• [WHAT YOU ARE ASKED TO DO] Exclude the pictures and retype the entries as written.

• [SUPPLIED RECORDS]

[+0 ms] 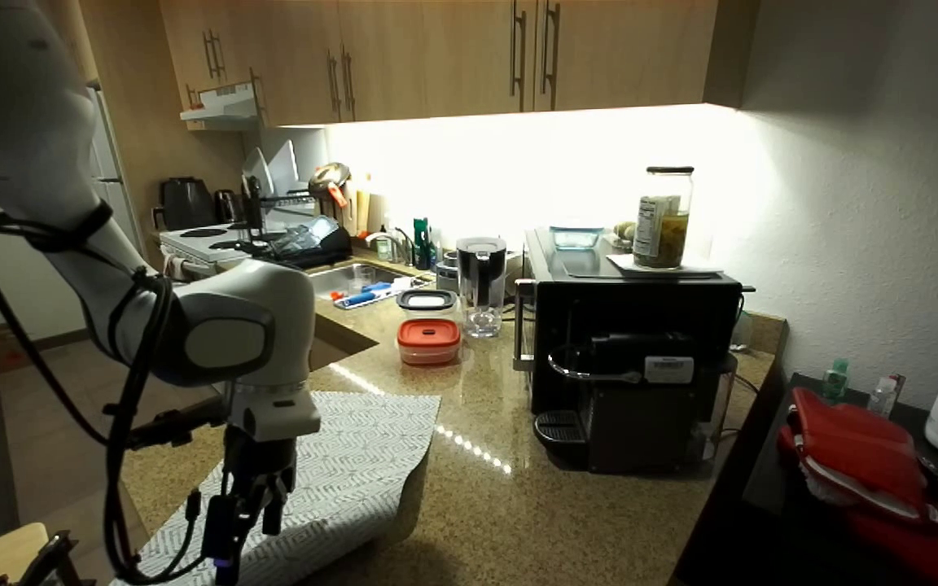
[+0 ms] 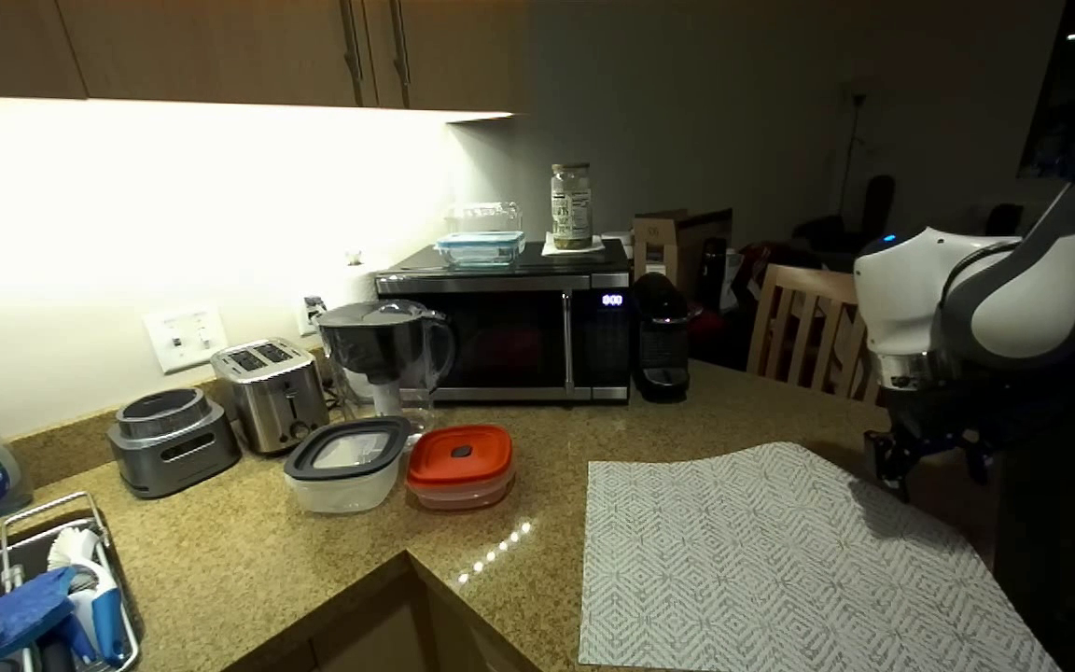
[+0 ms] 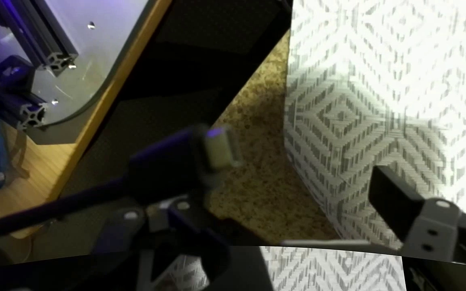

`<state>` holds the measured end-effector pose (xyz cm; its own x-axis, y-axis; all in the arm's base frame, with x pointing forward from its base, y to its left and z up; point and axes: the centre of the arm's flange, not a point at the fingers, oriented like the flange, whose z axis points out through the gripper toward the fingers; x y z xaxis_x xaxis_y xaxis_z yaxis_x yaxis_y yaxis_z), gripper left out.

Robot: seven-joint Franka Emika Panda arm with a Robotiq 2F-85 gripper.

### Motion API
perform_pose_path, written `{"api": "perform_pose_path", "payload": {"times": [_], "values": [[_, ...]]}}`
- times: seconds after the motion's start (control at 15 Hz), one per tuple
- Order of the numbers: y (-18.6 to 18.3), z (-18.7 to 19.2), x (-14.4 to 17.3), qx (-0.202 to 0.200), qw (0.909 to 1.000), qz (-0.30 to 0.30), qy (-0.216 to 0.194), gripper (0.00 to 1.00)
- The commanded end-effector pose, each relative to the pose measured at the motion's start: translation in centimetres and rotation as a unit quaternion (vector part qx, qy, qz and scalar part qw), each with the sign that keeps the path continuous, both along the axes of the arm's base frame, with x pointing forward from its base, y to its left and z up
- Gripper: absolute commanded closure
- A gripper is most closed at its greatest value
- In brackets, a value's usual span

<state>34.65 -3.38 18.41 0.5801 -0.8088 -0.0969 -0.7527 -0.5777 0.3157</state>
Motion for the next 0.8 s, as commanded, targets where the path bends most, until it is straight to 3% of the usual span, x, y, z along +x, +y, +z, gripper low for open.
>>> {"api": "perform_pose_path", "payload": {"times": [0.0,0.33,0.73], "values": [[0.2,-0.8,-0.6,-0.021,0.9995,-0.003,0.022,0.0],[1.1,-0.4,-0.1,-0.032,0.9991,0.027,0.003,0.0],[3.5,-0.6,3.5,-0.062,0.994,0.071,-0.056,0.0]]}}
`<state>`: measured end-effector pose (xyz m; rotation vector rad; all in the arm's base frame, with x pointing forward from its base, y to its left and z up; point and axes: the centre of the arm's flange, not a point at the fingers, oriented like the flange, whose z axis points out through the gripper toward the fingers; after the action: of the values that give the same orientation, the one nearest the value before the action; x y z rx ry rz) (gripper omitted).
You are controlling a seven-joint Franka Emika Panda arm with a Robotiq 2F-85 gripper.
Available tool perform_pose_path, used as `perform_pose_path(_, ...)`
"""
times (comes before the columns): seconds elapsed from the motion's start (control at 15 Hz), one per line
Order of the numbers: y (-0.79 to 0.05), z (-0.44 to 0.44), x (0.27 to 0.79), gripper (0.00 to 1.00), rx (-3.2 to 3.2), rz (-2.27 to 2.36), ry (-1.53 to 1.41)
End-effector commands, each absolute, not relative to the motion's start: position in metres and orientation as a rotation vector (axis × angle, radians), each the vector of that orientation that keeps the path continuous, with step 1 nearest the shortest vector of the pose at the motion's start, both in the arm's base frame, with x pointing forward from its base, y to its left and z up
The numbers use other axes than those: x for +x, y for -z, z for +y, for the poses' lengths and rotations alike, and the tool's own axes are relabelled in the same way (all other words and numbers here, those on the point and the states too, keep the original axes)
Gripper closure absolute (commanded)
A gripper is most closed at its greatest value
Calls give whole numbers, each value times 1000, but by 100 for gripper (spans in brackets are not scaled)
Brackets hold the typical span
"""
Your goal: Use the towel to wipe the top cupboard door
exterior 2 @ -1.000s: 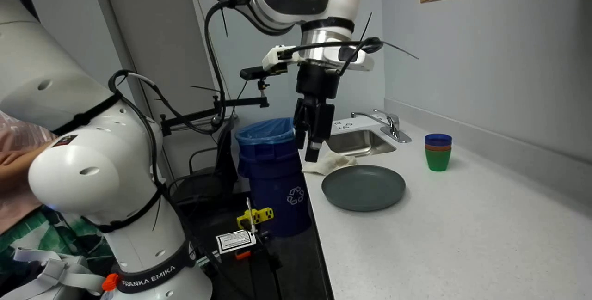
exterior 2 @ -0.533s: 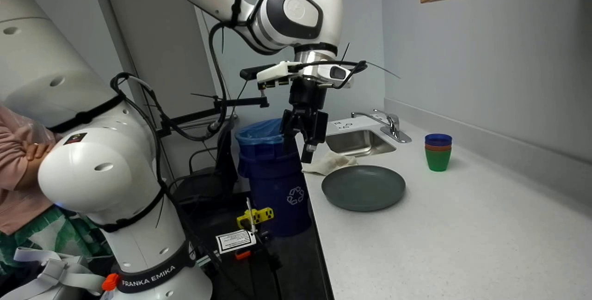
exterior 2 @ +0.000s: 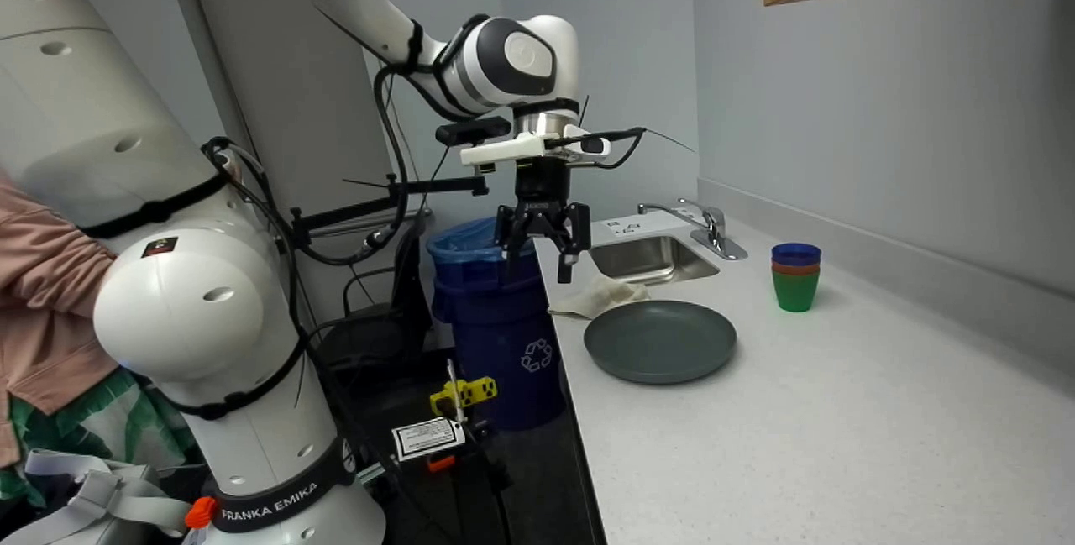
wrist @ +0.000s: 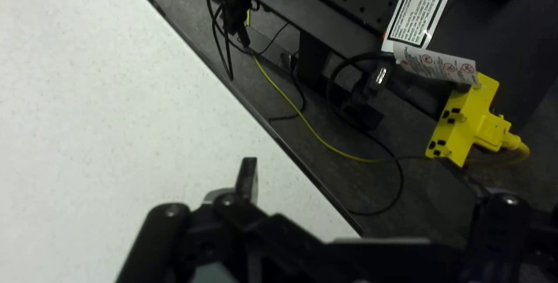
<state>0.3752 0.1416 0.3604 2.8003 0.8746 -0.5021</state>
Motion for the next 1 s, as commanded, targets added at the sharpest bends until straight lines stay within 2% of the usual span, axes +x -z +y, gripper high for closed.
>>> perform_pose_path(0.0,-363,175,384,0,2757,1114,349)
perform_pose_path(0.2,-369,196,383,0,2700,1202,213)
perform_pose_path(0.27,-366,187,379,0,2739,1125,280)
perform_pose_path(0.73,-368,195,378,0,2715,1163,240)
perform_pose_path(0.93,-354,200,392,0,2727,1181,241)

• [ANSWER FOR THIS EXERCISE]
[+0 ms] 
[+0 ms] 
[+0 ms] 

`<state>` holds the measured end-effector pose (xyz cm; its own x-axis, y-axis; all in the arm's base frame, with x pointing forward from its base, y to its left and z up; point and axes: the centre of the arm's flange, not a point at the fingers, oriented like the flange, whose z axis points out through the gripper toward the fingers; x y z xaxis_x xaxis_y xaxis_z yaxis_x yaxis_y yaxis_z), gripper left out.

Robot: seven-joint Franka Emika Panda arm with a Robotiq 2F-85 gripper.

### Motion API
perform_pose_path, written `{"api": "perform_pose_path", "payload": {"times": [_], "values": [[_, ...]]}}`
- times: seconds after the motion's start (control at 15 Hz), one per tuple
- Order of the numbers: y (-18.6 to 18.3), z (-18.7 to 19.2), x (-14.4 to 17.3), qx (-0.202 to 0.200), qw (0.909 to 1.000), qz (-0.30 to 0.30), qy (-0.216 to 0.194), gripper (0.00 to 1.00)
- The commanded end-effector pose, each relative to the pose measured at the motion's start: translation in centimetres and rotation as a unit quaternion (vector part qx, qy, qz and scalar part qw), each with the sign that keeps the path continuous, both along the axes of the arm's base frame, with x pointing forward from its base, y to its left and z up
- Gripper: absolute commanded closure
- A gripper is most closed at its greatest value
- In brackets, a value's usual span

<state>34.65 -3.38 18.41 0.5801 -0.8088 -0.0969 -0.7527 -0.5777 0.3157</state>
Motion for the next 0.8 s, as commanded, targets where the path bends most, until it is straight to 3% of the usual span, x, y, z along +x, +y, +z, gripper low for open.
>>> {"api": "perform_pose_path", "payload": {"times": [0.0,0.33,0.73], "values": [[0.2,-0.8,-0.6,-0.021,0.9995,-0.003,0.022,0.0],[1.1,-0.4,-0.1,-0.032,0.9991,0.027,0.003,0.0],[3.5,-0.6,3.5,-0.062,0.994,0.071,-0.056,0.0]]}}
`<state>`: measured end-effector pose (xyz m; rotation vector rad; all in the arm's base frame, with x pointing forward from its base, y to its left and z up; point and axes: the centre of the arm's flange, not a point at the fingers, oriented like the flange, whose z axis points out through the gripper toward the fingers; after the action: of the values that give the same orientation, the one nearest the value before the action; x y z rx ry rz) (gripper omitted).
You are controlling a seven-joint Franka Emika Panda arm with a Robotiq 2F-85 gripper.
Available tool perform_pose_path, used as `perform_pose_path(_, ...)`
"""
times (comes before the columns): seconds elapsed from the motion's start (control at 15 Hz), one per line
Order of the numbers: y (-0.79 to 0.05), z (-0.44 to 0.44), x (0.27 to 0.79), gripper (0.00 to 1.00), rx (-3.2 to 3.2), rz (-2.27 to 2.36), ry (-1.53 to 1.41)
End-effector commands, each absolute, not relative to the motion's start: position in metres and orientation as a rotation vector (axis × angle, radians), each the vector of that orientation that keeps the path continuous, with step 1 nearest the shortest vector of the pose at the motion's start, both in the arm's base frame, with x pointing forward from its base, y to its left and z up
The numbers use other axes than those: x for +x, y for -z, z for +y, for the poses' lengths and rotations alike, and the tool's own axes are relabelled in the same way (all other words and numbers here, those on the point and the states too, keep the original axes)
Gripper closure absolute (commanded)
A gripper is most closed at its greatest value
Calls give whole numbers, each value times 1000, but by 100 for gripper (spans in brackets are not scaled)
Brackets hold the typical span
"""
Your goal: Use the towel to wipe the top cupboard door
exterior 2 @ -1.000s: 
exterior 2 @ -0.533s: 
exterior 2 @ +0.000s: 
wrist @ +0.000s: 
<state>0.3752 0.1416 0.3604 2.8003 0.8746 -0.5021</state>
Motion for the next 1 s, as commanded, targets added at the sharpest bends until straight lines stay within 2% of the usual span, axes +x -z +y, gripper high for closed.
>>> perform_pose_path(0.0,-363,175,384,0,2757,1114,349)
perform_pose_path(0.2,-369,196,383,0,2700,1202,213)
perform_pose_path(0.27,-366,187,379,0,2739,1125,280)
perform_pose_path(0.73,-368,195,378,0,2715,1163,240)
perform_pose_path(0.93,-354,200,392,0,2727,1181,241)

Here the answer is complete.